XXXI. Puisqu’on suppose l’existence des Dieux, (et il n’est pas possible de la révoquer en doute) c’est une nécessité qu’ils soient animés, et non-seulement animés, mais raisonnables ; lesquels étant, pour ainsi dire, unis par les liens d’une même société, se chargent de gouverner un monde comme si c’était une république, une ville commune à tous. Ainsi cette même raison, cette même vérité, cette même loi, qui ordonne le bien et défend le mal, est dans les Dieux comme dans les hommes. C’est d’eux par conséquent que nous viennent la prudence, l’intelligence. Voilà pourquoi nos pères ont érigé des temples à l’intelligence, à la foi, à la vertu, à la concorde. Les refuserions-nous aux Dieux, ces perfections dont nous vénérons les saints et augustes simulacres ? D’où peuvent-elles avoir découlé sur la terre, si ce n’est du ciel ? Puisque les hommes ont en partage la raison et la prudence, les Dieux ont sans doute les mêmes qualités, mais dans un plus haut degré ; et ne les ont pas seulement, mais les font servir à ce qu’il y a de plus grand et de meilleur. Or le monde est ce qu’il y a de plus grand et de meilleur : il est donc gouverné par la providence des Dieux.

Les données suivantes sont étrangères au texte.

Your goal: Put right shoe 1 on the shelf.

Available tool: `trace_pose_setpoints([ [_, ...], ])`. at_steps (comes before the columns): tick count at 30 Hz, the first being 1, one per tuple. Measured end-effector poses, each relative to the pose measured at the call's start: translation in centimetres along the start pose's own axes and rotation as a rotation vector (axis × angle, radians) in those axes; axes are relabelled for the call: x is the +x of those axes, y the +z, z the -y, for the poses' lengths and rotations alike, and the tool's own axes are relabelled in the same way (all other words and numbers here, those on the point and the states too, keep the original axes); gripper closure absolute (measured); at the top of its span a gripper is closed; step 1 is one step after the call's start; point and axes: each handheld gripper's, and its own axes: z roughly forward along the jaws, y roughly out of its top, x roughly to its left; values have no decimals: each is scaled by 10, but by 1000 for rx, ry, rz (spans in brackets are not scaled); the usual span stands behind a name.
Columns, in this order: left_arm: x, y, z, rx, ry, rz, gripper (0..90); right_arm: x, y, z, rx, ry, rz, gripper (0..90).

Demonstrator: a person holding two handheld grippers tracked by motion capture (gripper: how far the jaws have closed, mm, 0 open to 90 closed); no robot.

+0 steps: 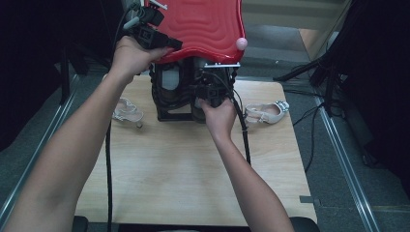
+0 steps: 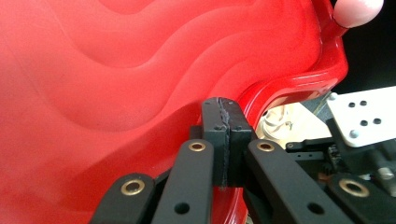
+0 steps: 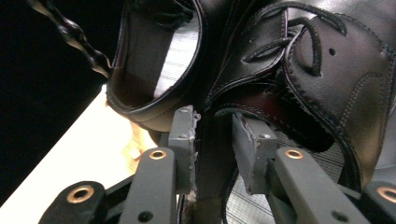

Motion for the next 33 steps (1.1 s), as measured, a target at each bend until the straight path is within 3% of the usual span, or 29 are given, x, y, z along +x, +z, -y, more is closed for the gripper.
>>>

Enfin, pour se convaincre qu’il y a une divine providence qui règle tout, il suffit d’avoir bien observé que les Dieux, ce sont ces astres si lumineux et si puissants, le soleil, la lune, les étoiles, ou errantes, ou fixes ; le ciel et le monde lui-même, avec les choses qui ont quelque vertu singulière, d’une grande utilité pour tout le genre humain. Mais c’est assez insister sur la première de nos preuves.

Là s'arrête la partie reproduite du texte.